■ **Work task**
Would you return the lines between the one holding "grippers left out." and the one holding "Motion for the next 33", inclusive, and only those, exactly as they stand in the listing below?

■ **Data listing**
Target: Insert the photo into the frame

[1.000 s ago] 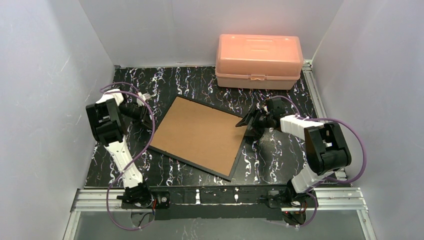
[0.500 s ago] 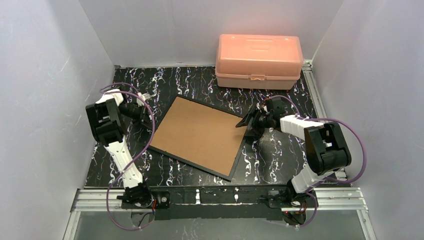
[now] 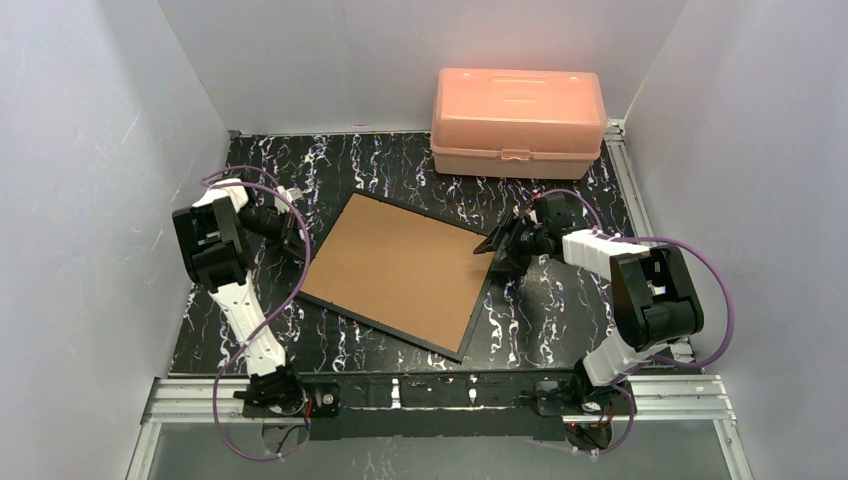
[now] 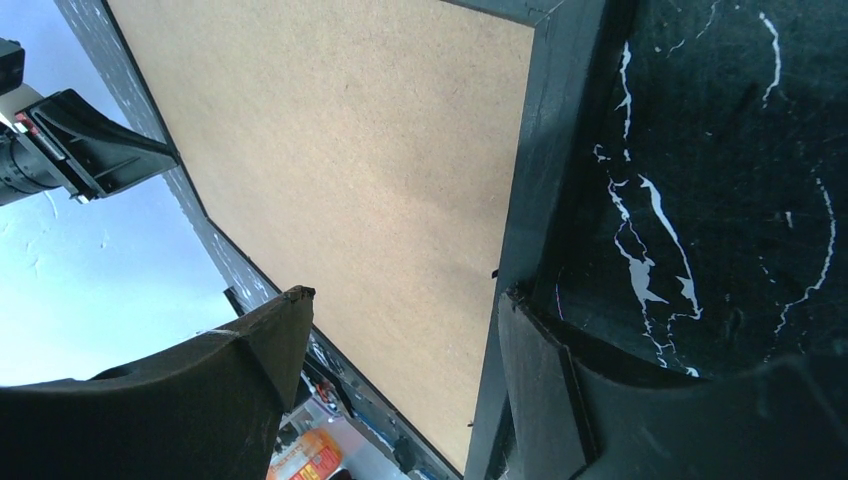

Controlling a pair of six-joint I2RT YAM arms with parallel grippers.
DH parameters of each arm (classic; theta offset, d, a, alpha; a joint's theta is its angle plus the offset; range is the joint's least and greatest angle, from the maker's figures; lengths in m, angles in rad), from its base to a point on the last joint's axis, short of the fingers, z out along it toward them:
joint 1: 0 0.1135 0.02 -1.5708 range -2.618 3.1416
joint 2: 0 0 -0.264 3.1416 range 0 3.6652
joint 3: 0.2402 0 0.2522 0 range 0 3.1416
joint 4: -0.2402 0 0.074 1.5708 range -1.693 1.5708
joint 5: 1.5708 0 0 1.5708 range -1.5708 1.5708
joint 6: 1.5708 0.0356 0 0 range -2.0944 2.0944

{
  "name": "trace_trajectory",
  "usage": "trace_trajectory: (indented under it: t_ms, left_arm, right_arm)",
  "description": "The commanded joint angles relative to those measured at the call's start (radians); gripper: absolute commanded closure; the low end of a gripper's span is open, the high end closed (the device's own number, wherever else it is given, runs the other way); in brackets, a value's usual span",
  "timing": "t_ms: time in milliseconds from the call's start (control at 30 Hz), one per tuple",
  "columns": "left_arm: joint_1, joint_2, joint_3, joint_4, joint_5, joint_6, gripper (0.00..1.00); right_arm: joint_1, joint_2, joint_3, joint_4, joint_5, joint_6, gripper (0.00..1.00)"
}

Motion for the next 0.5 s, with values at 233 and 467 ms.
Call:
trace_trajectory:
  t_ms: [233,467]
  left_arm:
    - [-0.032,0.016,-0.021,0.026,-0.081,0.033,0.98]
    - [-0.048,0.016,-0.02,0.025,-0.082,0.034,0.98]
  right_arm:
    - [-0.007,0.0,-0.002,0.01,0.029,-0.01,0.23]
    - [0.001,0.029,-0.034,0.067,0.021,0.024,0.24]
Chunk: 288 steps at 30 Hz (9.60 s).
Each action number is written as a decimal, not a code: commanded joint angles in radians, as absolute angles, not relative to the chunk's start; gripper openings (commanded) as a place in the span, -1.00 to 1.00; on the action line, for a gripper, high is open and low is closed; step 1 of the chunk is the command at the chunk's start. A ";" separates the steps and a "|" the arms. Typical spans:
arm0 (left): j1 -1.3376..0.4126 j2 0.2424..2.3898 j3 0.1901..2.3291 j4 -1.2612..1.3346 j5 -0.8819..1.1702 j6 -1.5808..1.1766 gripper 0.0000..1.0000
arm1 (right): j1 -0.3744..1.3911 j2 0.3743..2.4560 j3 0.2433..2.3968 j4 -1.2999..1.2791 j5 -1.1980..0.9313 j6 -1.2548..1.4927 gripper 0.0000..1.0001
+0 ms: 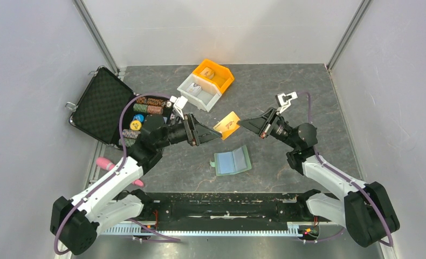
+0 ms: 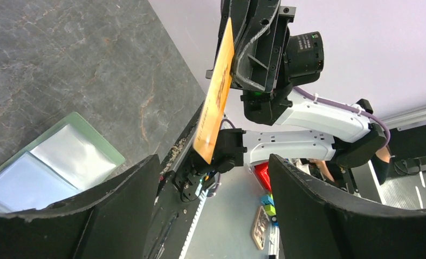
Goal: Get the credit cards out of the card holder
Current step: Place the credit card in the storage box, then remove the credit card from the card holder.
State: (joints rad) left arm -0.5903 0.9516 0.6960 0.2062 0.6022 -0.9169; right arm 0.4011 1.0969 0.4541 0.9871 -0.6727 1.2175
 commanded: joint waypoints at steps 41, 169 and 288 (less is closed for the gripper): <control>-0.627 1.068 0.674 0.369 0.434 -1.077 -0.95 | 0.401 1.019 0.299 0.959 -0.554 1.196 -0.13; -0.261 2.189 2.006 -0.073 -0.037 -0.880 0.02 | 0.337 1.005 0.589 -0.073 -0.531 0.434 0.96; -0.347 0.991 0.760 -0.561 0.450 -0.501 0.63 | 1.069 1.573 0.842 -0.214 0.359 0.590 0.53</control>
State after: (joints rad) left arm -0.3485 1.0061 0.7631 -0.5571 0.4248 -0.5156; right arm 1.0634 1.5848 0.8326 -0.2073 0.3477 0.5732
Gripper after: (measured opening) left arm 0.815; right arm 0.757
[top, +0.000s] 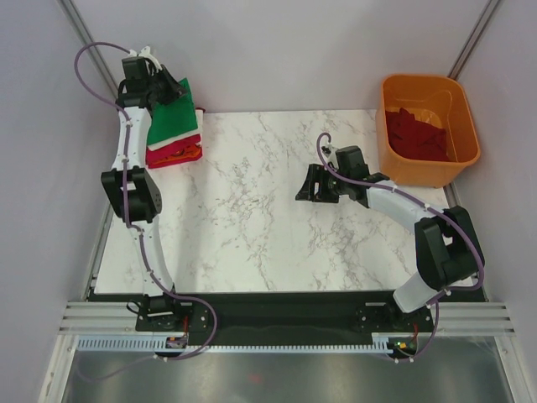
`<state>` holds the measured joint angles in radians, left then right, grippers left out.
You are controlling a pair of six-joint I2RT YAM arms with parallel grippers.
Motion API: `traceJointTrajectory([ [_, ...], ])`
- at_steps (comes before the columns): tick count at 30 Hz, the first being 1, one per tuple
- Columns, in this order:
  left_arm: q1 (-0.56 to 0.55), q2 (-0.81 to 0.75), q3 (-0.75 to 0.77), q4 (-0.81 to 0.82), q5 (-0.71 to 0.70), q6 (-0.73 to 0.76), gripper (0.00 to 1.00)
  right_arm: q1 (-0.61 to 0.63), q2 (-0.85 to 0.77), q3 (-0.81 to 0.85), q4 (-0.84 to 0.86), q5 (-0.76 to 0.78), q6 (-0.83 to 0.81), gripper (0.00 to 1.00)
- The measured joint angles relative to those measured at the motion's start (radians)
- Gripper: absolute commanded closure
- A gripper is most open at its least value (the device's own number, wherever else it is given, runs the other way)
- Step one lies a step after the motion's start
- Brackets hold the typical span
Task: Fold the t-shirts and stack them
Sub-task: Neatly place the folded tshirt to the corner
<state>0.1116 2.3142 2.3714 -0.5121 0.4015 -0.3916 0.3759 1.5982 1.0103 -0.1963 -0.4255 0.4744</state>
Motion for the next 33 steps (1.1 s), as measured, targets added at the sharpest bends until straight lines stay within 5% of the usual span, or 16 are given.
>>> traceJointTrajectory([
  [19,0.009,0.17,0.098,0.177,-0.06,-0.019,0.76,0.0,0.035,0.042,-0.006,-0.015,0.0,0.27],
  [22,0.009,0.208,0.103,0.222,-0.058,-0.035,0.54,0.0,0.051,0.048,-0.008,-0.015,-0.001,0.26],
  [23,0.009,0.217,0.103,0.245,-0.057,-0.043,0.32,0.0,0.057,0.051,-0.01,-0.015,-0.002,0.26],
  [26,0.006,0.248,0.121,0.33,-0.05,-0.081,0.0,0.0,0.073,0.059,-0.013,-0.019,-0.003,0.26],
  [33,0.003,0.248,0.135,0.45,-0.052,-0.137,0.0,0.0,0.09,0.068,-0.015,-0.022,-0.008,0.26],
])
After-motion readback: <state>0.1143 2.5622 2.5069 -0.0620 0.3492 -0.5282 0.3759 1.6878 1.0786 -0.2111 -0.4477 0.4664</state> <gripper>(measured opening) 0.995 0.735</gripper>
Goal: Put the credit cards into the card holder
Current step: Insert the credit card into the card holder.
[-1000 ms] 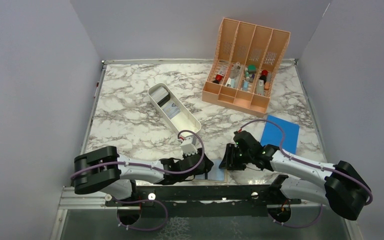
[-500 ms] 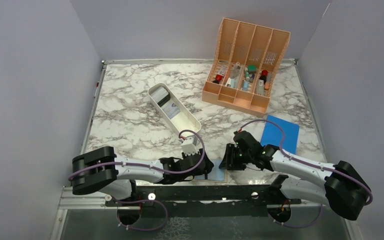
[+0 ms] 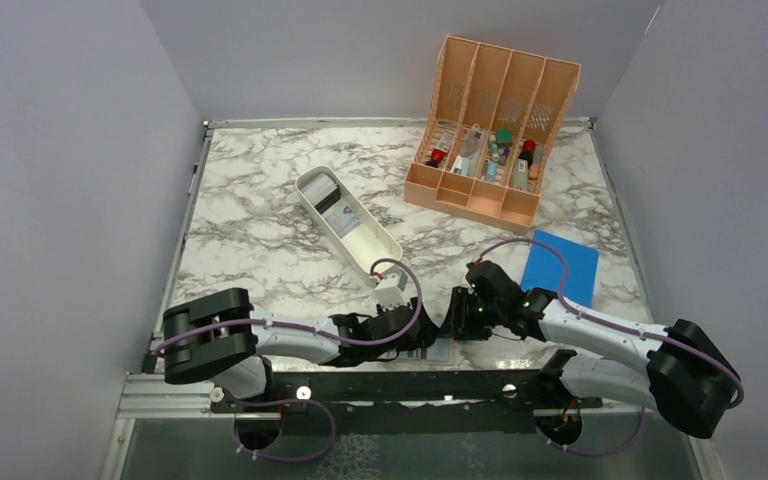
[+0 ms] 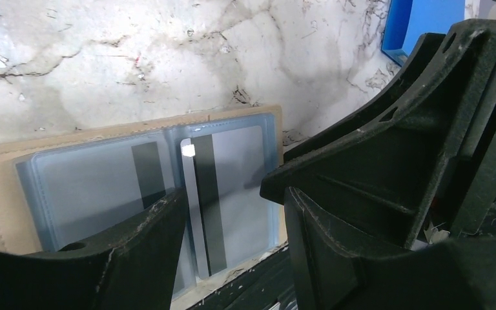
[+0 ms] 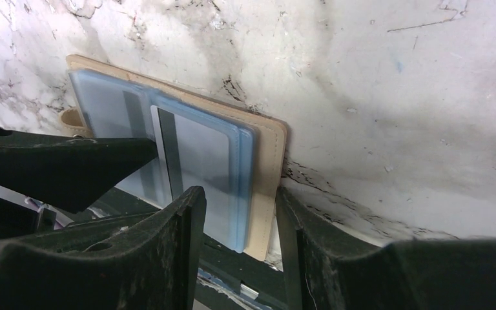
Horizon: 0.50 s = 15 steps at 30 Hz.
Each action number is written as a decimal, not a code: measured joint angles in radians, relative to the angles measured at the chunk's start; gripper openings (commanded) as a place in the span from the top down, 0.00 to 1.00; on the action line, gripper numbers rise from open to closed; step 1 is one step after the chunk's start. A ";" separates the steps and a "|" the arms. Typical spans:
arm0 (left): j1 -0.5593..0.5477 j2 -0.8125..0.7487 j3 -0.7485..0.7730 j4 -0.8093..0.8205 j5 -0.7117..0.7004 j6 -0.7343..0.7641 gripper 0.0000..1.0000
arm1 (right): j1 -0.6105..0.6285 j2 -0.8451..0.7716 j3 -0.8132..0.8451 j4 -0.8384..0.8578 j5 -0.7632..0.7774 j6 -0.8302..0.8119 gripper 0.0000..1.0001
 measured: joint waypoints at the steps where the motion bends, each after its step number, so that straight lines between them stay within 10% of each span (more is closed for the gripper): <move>1: 0.000 0.003 0.002 0.005 0.003 0.000 0.40 | 0.000 0.000 0.000 0.001 0.000 0.000 0.51; 15: 0.000 -0.008 -0.010 0.020 0.024 -0.005 0.41 | 0.000 0.009 0.005 0.005 -0.002 0.000 0.47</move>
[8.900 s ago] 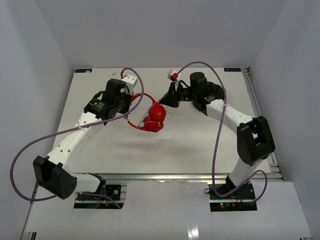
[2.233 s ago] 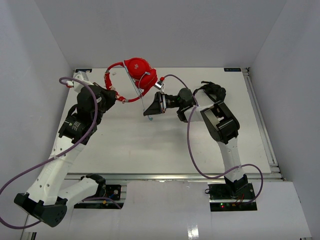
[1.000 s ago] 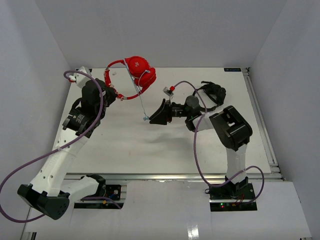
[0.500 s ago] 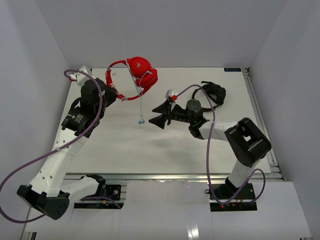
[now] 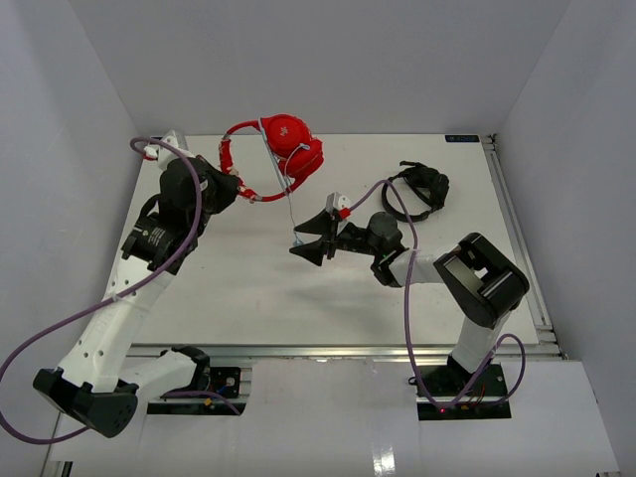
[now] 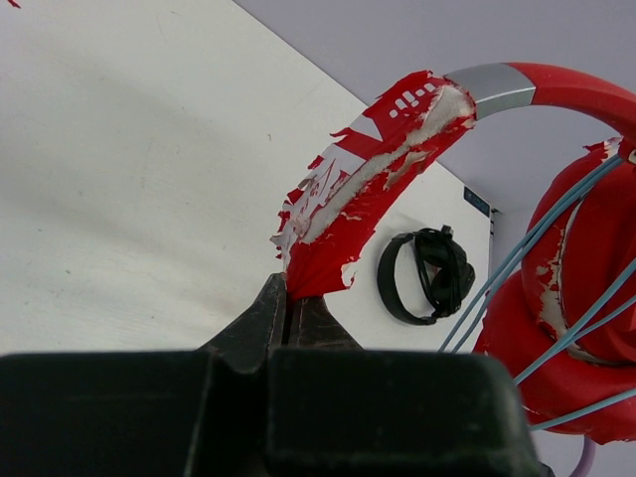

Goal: Wrap the headphones

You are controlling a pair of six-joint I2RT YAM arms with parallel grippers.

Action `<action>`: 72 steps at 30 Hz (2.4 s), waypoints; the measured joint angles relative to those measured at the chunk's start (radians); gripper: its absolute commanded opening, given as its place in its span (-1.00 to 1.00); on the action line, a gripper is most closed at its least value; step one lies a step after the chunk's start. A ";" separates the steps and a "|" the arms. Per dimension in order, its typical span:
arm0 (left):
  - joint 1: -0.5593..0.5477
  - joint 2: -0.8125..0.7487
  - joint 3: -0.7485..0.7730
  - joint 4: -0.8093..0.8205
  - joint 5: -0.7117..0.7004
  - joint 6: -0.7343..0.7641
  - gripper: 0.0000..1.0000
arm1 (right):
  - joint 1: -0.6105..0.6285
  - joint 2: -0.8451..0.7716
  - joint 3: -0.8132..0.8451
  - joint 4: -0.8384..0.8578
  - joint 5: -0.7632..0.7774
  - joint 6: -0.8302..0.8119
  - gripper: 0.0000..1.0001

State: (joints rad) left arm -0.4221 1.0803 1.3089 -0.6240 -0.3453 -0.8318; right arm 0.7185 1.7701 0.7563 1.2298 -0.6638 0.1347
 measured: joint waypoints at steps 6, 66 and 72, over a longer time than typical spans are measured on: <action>0.000 -0.011 -0.005 0.009 0.056 -0.023 -1.00 | 0.000 0.014 0.000 0.042 0.003 0.007 0.25; 0.016 0.365 -0.024 0.034 0.805 0.717 -1.00 | -0.297 -0.053 -0.088 0.040 -0.087 0.115 -0.85; 0.017 0.460 0.020 -0.006 0.755 0.774 -1.00 | -0.298 -0.054 -0.083 -0.117 -0.062 0.023 -0.84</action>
State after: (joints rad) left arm -0.4049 1.5406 1.3289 -0.6298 0.4097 -0.0583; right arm 0.4210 1.7164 0.6733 1.1127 -0.7255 0.1574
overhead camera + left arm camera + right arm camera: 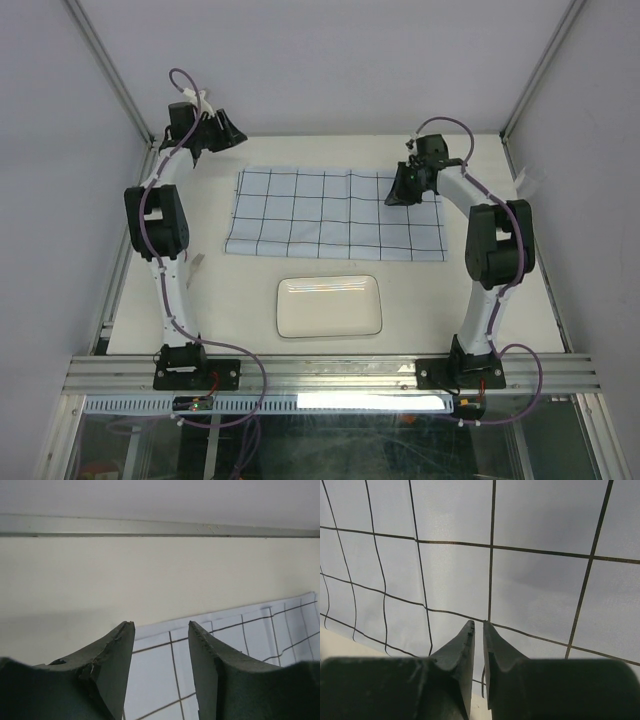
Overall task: Set the dinner table for one person
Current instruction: Flatten out the napkin at the center of the board.
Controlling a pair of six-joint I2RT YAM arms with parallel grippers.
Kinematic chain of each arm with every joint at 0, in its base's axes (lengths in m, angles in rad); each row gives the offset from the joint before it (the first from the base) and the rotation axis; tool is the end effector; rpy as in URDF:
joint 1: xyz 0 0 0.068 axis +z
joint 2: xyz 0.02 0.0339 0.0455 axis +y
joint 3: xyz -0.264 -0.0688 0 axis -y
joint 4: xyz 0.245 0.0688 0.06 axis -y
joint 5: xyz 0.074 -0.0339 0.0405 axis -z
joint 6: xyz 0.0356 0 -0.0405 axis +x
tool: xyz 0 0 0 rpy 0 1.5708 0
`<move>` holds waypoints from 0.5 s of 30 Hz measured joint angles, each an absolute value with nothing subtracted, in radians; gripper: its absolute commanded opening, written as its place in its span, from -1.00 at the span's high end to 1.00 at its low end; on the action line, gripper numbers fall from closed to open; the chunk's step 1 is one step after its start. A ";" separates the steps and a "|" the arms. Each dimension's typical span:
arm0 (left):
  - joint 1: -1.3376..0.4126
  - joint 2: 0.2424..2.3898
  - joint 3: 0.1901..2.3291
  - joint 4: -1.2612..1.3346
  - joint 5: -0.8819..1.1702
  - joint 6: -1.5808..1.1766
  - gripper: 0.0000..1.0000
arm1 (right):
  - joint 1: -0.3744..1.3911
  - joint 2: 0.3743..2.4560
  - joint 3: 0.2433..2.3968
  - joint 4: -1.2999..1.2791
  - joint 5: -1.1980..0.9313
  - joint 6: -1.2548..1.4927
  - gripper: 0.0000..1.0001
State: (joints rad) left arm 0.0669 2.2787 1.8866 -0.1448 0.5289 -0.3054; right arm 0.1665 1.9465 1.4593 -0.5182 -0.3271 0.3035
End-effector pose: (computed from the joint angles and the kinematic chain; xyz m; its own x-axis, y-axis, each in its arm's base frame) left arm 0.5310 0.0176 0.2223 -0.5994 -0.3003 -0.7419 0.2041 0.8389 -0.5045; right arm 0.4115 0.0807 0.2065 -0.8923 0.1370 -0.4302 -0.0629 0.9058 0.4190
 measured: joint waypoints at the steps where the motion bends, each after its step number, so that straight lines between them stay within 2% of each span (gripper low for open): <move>1: 0.067 2.311 1.938 -0.169 0.529 -0.285 0.03 | 0.167 1.948 1.459 -0.518 -0.327 0.303 0.70; 4: 0.067 2.380 2.017 -0.220 0.529 -0.236 0.06 | 0.166 1.948 1.459 -0.516 -0.327 0.301 0.70; 15: 0.067 2.447 2.009 -0.314 0.527 -0.147 0.12 | 0.160 1.965 1.459 -0.506 -0.332 0.297 0.70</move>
State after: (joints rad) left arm 0.0669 2.4474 2.0094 -0.3141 0.5274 -0.1467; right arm 0.1604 1.9648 1.4593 -0.5060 -0.3317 0.2966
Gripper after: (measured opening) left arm 0.447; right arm 0.150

■ **Exercise answer**
`<state>` holds the measured joint angles in radians, left then right, grippers left out.
You are controlling a pair of six-joint I2RT YAM arms with parallel grippers.
Motion API: `traceJointTrajectory([ [_, ...], ])`
- at_steps (comes before the columns): tick count at 30 Hz, the first being 1, one per tuple
- Columns, in this order:
  left_arm: q1 (-0.56 to 0.55), q2 (-0.81 to 0.75), q3 (-0.75 to 0.77), q4 (-0.81 to 0.82), q5 (-0.71 to 0.70), q6 (-0.73 to 0.76), gripper (0.00 to 1.00)
  right_arm: q1 (-0.61 to 0.63), q2 (-0.85 to 0.77), q3 (-0.81 to 0.85), q4 (-0.84 to 0.86), q5 (-0.76 to 0.78), q6 (-0.83 to 0.81), gripper (0.00 to 1.00)
- The measured joint angles relative to those measured at the motion's start (radians)
- Gripper: absolute commanded closure
- A gripper is most open at its least value (the device's own number, wherever else it is given, runs the other way)
- Step one lies a step after the motion's start
- Brackets hold the typical span
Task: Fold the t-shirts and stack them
Sub-task: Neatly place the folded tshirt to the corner
<state>0.1116 2.3142 2.3714 -0.5121 0.4015 -0.3916 0.3759 1.5982 1.0103 -0.1963 -0.4255 0.4744</state>
Motion for the next 33 steps (1.1 s), as measured, targets added at the sharpest bends until straight lines stay within 5% of the usual span, or 16 are given.

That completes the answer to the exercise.